Пьетра утвердительно мычит.

— Я сидела на несколько рядов выше. Видела твой солнечный затылок и думала: «Вау, та рыжая девчонка тоже любит соккер»... Подойти и познакомиться постеснялась.

— Ты умеешь стесняться?

— Я не машина, знаешь ли. — Она оказывается на дюйм ближе. Рукава наших свитеров щекочут друг друга. — К тому же ты была в компании трёх парней латиносской наружности.

— Доминиканцы, — говорю не столько для информации, сколько для прочистки горла.

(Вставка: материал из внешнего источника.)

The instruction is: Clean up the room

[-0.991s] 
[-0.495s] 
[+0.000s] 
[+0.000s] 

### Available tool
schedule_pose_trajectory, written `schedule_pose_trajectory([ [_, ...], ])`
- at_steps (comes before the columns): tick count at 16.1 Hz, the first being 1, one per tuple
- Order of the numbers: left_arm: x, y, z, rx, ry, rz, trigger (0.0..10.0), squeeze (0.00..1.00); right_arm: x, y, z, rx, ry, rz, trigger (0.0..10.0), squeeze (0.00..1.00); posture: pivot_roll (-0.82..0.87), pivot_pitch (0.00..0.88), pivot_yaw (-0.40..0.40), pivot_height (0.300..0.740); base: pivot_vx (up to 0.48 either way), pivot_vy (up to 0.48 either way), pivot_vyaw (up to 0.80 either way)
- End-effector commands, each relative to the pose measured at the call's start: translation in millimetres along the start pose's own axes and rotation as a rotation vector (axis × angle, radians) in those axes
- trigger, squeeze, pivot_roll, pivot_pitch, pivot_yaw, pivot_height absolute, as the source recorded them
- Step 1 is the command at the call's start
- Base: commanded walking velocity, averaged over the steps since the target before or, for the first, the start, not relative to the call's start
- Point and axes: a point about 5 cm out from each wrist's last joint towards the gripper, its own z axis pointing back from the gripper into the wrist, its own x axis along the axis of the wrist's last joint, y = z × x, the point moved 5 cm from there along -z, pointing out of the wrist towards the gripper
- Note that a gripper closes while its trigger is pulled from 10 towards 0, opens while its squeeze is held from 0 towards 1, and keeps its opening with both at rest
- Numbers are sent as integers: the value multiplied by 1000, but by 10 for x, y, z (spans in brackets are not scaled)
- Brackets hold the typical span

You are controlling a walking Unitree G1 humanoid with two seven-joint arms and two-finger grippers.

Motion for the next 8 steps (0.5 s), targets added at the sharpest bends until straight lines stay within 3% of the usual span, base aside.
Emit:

— Ага, — соглашается Пьетра. — Они называли тебя Дареркой. Только я не поняла, прозвище это или имя такое странное. — Она прищёлкивает пальцами. — А пару месяцев спустя Дарерка Килпатрик из Нью-Йорка прислала заявление в святую Агнессу, и я сразу вспомнила девчонку с «Янки-стэдиум». Сказала дедушке, что ты — крутая спортсменка и сможешь усилить мою команду. Он пробил грант по линии попечительского совета.

Комментатор тараторит в фоновом режиме. Должно быть, качки забодались особенно сурово. Я не смотрю. Моя голова повёрнута к Пьетре. К её ресницам. К её шее. Однажды мои демоны сорвутся с привязи, и я покусаю её куда-нибудь.

— И ты рискнула затащить меня в свою школу только из-за спорта?

— Не только... — Пьетра неожиданно атакует первой. Кусает мою губу и тут же отстраняется, хотя мне уже нравится больше, чем с кузеном в спальном мешке.

Наши одинаковые джинсовые ноги как-то сами собой перемешались на журнальном столике. Тихонько спрашиваю:

— Почему остановилась?

— Вдруг ты сочтёшь меня извращенкой. — Пьетра склоняет голову набок. — Захочешь отпихнуть и сбежать.

А я говорю каким-то хриплым и не совсем своим голосом:

— Так может, я ещё худшая извращенка, чем ты. — Говорю: — Может, тебе нужно было бежать.

Пьетра смеётся, нацелив расширенные зрачки в мои. Всё-таки есть в её глазах, в изгибах её скул — даже в улыбке — что-то варварское, сколько ни маскируй цивилизованной европейщиной. Мы обе ненормальные. И это чудесно.

— Тогда... — С лучшей Пьетра-ухмылкой она накручивает локон на палец. — Ватикан далеко, Папа не узнает.

Эта католическая поговорка, вечно предвещающая интересные делишки.

А я думаю, что Папа Римский и вся его коллегия кардиналов могут осуждать мои вкусы хоть до Второго пришествия. Что Американская психиатрическая ассоциация может находить у меня сколько угодно расстройств. Мне это нравится. Мне так комфортно. Мои отпущенные на прогулку демонята весело смеются и показывают им всем средние пальцы.

И волосы Пьетры вплетаются в мои. И «Ковбои» в холодном Новом Орлеане зарабатывают три очка. И мы целуемся до тех пор, пока сзади не падает на пол садовый инвентарь синьора Мекатти.